### Task objective
Give the records again in full, exactly as they appear, but without the pictures.

Dataset items
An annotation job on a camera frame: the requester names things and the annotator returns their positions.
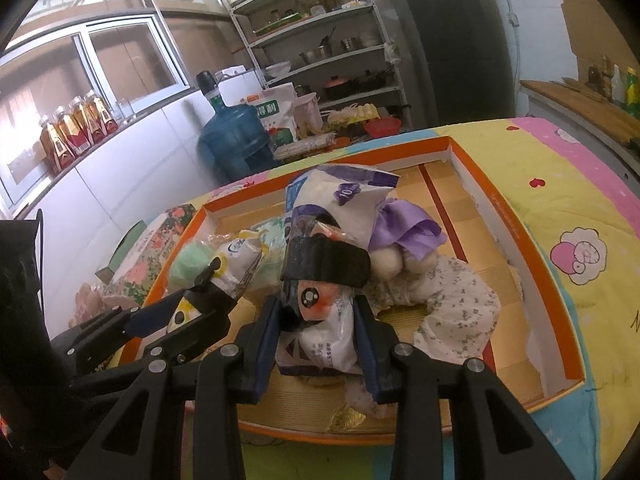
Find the black cable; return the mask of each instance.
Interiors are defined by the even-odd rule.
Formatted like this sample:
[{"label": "black cable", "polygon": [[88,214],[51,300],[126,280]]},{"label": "black cable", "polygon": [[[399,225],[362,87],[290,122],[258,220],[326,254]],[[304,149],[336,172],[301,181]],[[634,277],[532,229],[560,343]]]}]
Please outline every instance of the black cable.
[{"label": "black cable", "polygon": [[44,269],[42,267],[42,255],[44,254],[44,218],[42,209],[38,209],[36,213],[36,221],[40,223],[40,308],[42,309],[42,319],[44,319],[44,294],[42,291],[42,275]]}]

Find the wire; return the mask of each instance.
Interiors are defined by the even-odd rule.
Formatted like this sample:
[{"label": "wire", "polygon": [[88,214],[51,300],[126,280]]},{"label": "wire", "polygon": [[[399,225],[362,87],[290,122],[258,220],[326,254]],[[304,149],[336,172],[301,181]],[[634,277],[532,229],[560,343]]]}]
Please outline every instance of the wire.
[{"label": "wire", "polygon": [[[511,5],[511,0],[507,1],[507,8],[509,9],[509,14],[514,14],[513,6]],[[511,28],[513,29],[513,35],[515,37],[516,43],[516,68],[513,72],[513,83],[511,86],[513,92],[513,109],[515,111],[516,105],[518,104],[518,85],[520,81],[520,32],[518,31],[518,27],[511,24]]]}]

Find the black tape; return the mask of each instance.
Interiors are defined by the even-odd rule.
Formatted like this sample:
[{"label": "black tape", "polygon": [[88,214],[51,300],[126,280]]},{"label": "black tape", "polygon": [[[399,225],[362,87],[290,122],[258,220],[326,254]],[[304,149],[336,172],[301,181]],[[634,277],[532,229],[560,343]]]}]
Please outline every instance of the black tape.
[{"label": "black tape", "polygon": [[371,260],[366,250],[317,233],[293,238],[280,279],[312,280],[362,288],[369,281]]}]

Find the black refrigerator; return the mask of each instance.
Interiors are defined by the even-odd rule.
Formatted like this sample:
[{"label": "black refrigerator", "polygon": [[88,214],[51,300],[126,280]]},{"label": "black refrigerator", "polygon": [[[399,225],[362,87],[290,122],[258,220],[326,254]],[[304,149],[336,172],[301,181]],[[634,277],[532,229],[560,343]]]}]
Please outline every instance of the black refrigerator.
[{"label": "black refrigerator", "polygon": [[510,90],[480,0],[391,0],[414,62],[428,126],[504,117]]}]

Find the white wall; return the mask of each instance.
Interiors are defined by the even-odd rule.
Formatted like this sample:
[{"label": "white wall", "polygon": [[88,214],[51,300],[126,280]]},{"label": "white wall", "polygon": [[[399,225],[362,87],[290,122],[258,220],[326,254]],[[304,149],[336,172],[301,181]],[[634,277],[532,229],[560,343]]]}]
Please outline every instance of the white wall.
[{"label": "white wall", "polygon": [[[500,38],[500,60],[505,84],[510,79],[560,80],[567,76],[577,79],[578,65],[571,51],[569,35],[562,14],[562,0],[510,0],[518,17],[519,27],[509,23],[507,0],[481,0],[493,34]],[[518,71],[518,35],[520,67]],[[525,115],[527,101],[519,96],[515,113]]]},{"label": "white wall", "polygon": [[83,282],[108,262],[139,220],[217,187],[196,154],[202,126],[213,108],[200,92],[109,140],[66,174],[37,204],[44,213],[42,266],[49,336],[67,329]]}]

### Result for this task
An annotation job on a camera frame: the requester names things and the annotator returns their positions.
Find the black cable; return the mask of each instance.
Interiors are defined by the even-odd rule.
Formatted like this sample:
[{"label": "black cable", "polygon": [[88,214],[51,300],[126,280]]},{"label": "black cable", "polygon": [[[399,225],[362,87],[290,122],[258,220],[326,254]],[[304,149],[336,172],[301,181]],[[634,277],[532,229],[560,343]]]}]
Please outline every instance of the black cable.
[{"label": "black cable", "polygon": [[44,269],[42,267],[42,255],[44,254],[44,218],[42,209],[38,209],[36,213],[36,221],[40,223],[40,308],[42,309],[42,319],[44,319],[44,294],[42,291],[42,275]]}]

Find the wire; return the mask of each instance.
Interiors are defined by the even-odd rule.
Formatted like this sample:
[{"label": "wire", "polygon": [[88,214],[51,300],[126,280]]},{"label": "wire", "polygon": [[[399,225],[362,87],[290,122],[258,220],[326,254]],[[304,149],[336,172],[301,181]],[[634,277],[532,229],[560,343]]]}]
Please outline every instance of the wire.
[{"label": "wire", "polygon": [[[511,5],[511,0],[507,1],[507,8],[509,9],[509,14],[514,14],[513,6]],[[511,28],[513,29],[513,35],[515,37],[516,43],[516,68],[513,72],[513,83],[511,86],[513,92],[513,109],[515,111],[516,105],[518,104],[518,85],[520,81],[520,32],[518,31],[518,27],[511,24]]]}]

Find the black tape; return the mask of each instance.
Interiors are defined by the even-odd rule.
Formatted like this sample:
[{"label": "black tape", "polygon": [[88,214],[51,300],[126,280]]},{"label": "black tape", "polygon": [[[399,225],[362,87],[290,122],[258,220],[326,254]],[[304,149],[336,172],[301,181]],[[634,277],[532,229],[560,343]]]}]
Please outline every instance of the black tape.
[{"label": "black tape", "polygon": [[371,260],[366,250],[317,233],[293,238],[280,279],[312,280],[362,288],[369,281]]}]

Find the black refrigerator; return the mask of each instance.
Interiors are defined by the even-odd rule.
Formatted like this sample:
[{"label": "black refrigerator", "polygon": [[88,214],[51,300],[126,280]]},{"label": "black refrigerator", "polygon": [[[399,225],[362,87],[290,122],[258,220],[326,254]],[[304,149],[336,172],[301,181]],[[634,277],[532,229],[560,343]]]}]
Please outline every instance of the black refrigerator.
[{"label": "black refrigerator", "polygon": [[510,90],[480,0],[391,0],[414,62],[428,126],[504,117]]}]

Find the white wall; return the mask of each instance.
Interiors are defined by the even-odd rule.
Formatted like this sample:
[{"label": "white wall", "polygon": [[88,214],[51,300],[126,280]]},{"label": "white wall", "polygon": [[[399,225],[362,87],[290,122],[258,220],[326,254]],[[304,149],[336,172],[301,181]],[[634,277],[532,229],[560,343]]]}]
Please outline every instance of the white wall.
[{"label": "white wall", "polygon": [[[500,38],[500,60],[505,84],[510,79],[560,80],[567,76],[577,79],[578,65],[571,51],[569,35],[562,14],[562,0],[510,0],[518,17],[519,27],[509,23],[507,0],[481,0],[493,34]],[[518,71],[518,35],[520,67]],[[525,115],[527,101],[519,96],[515,113]]]},{"label": "white wall", "polygon": [[83,282],[108,262],[139,220],[217,187],[196,154],[202,126],[213,108],[200,92],[109,140],[66,174],[37,204],[44,213],[42,266],[49,336],[67,329]]}]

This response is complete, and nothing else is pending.